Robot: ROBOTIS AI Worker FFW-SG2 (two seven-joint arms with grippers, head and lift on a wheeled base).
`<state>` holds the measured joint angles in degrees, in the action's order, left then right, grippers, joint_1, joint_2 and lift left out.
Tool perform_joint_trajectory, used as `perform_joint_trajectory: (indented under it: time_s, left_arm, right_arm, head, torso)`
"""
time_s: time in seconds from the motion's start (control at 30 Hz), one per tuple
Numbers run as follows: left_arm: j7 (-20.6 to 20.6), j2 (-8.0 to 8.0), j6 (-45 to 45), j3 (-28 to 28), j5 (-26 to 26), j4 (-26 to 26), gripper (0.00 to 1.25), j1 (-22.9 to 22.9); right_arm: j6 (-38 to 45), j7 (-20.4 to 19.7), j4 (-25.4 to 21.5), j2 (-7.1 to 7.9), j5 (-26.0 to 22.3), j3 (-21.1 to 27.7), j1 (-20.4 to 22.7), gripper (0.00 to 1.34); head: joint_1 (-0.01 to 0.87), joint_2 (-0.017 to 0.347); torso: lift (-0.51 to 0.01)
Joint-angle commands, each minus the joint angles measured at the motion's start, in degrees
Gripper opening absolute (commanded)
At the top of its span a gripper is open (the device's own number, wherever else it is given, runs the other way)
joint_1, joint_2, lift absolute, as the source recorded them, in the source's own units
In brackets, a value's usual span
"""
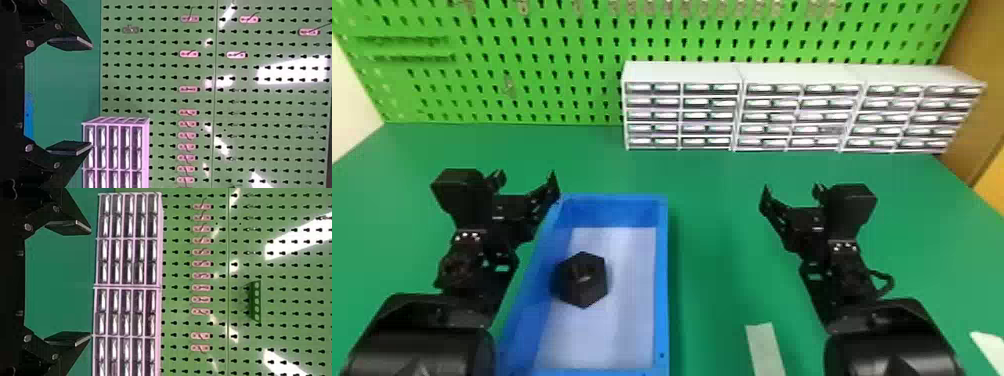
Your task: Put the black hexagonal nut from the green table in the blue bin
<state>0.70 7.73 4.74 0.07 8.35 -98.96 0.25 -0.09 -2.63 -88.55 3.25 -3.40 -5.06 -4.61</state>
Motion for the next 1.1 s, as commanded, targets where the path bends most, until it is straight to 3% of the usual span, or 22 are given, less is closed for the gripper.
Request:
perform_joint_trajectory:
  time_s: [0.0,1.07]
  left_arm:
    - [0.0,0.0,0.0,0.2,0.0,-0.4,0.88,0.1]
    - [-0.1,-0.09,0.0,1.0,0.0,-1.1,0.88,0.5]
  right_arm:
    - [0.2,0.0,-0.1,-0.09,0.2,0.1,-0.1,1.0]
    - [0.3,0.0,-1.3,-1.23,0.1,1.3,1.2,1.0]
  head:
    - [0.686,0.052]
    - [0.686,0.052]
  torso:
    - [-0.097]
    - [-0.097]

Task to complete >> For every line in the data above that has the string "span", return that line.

The answer >>
At the top of its span a gripper is open (the device's own number, wherever else it is given, runs the other way)
In brackets, a value's usual span
Motion for the next 1.1 s, as commanded, targets where the path bends most, until it is straight to 3% of the usual span, or 22 are given, less is closed for the gripper.

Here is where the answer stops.